Defendant was sentenced to a total term of 50 years in state prison.
DISCUSSION
Defendant asserts there was not sufficient evidence presented to the jury to support
the conviction for annoying or molesting a child under the age of 14. In addition,
defendant argues the court erred by giving the jury instruction for motive as stated in
CALCRIM No. 370.
Sufficiency of the Evidence
On appeal, defendant argues the evidence was insufficient to support his
conviction of violating section 647.6, subdivision (c)(2). He claims that he did not
engage in conduct that would without hesitation disturb or irritate a normal person.

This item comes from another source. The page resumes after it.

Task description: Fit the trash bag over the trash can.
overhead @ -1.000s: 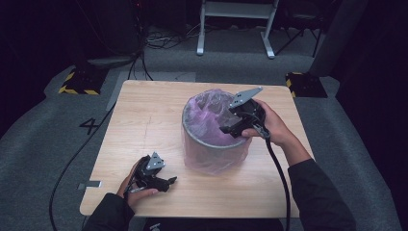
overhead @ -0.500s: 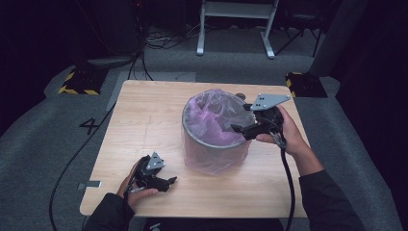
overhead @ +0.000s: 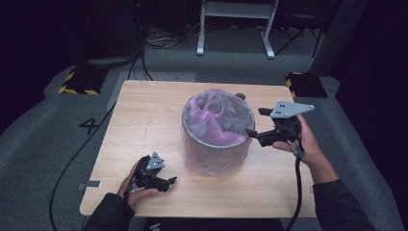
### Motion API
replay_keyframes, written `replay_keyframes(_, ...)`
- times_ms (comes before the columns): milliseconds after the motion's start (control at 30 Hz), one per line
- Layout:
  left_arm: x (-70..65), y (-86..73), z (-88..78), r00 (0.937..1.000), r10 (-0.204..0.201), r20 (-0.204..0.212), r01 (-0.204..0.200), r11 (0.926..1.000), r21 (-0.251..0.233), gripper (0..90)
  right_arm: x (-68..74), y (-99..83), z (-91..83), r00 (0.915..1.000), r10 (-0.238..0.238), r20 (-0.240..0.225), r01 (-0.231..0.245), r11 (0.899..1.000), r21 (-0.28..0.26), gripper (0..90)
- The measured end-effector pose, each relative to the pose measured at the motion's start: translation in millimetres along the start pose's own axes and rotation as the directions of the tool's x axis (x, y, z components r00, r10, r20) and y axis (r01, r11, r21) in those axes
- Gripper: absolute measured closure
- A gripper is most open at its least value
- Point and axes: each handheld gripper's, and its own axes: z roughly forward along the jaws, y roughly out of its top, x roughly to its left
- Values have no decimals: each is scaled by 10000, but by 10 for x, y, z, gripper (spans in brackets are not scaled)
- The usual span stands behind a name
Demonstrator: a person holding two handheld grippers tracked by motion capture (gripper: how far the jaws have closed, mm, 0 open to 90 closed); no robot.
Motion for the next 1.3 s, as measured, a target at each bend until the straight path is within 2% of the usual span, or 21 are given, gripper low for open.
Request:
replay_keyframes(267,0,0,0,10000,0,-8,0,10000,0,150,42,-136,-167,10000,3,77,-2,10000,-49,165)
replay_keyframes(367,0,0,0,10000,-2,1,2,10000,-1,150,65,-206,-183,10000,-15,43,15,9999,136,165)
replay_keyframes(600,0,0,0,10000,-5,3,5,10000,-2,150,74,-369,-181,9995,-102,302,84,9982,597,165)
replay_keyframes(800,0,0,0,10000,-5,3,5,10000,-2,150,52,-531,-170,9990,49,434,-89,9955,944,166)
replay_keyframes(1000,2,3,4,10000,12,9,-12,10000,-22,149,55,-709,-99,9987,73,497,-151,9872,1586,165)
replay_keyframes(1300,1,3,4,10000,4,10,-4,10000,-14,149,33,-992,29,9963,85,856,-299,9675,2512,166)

(CALCRIM No. 1122; see People v. Carskaddon (1957) 49 Cal.2d 423, 426
(Carksaddon).)
In determining whether the evidence is sufficient to support a conviction, we
“review ‘the whole record in the light most favorable to the judgment’ and decide
‘whether it discloses substantial evidence . . . such that a reasonable trier of fact could
find the defendant guilty beyond a reasonable doubt.’ (People v. Johnson [1980] 26
Cal.3d 557, 578.) Under this standard, the court does not ‘ “ask itself whether it believes
that the evidence at the trial established guilt beyond a reasonable doubt.” [Citation.]
Instead, the relevant question is whether, after viewing the evidence in the light most
favorable to the prosecution, any rational trier of fact could have found the essential
elements of the crime beyond a reasonable doubt.’ (Jackson v. Virginia (1979) 443 U.S.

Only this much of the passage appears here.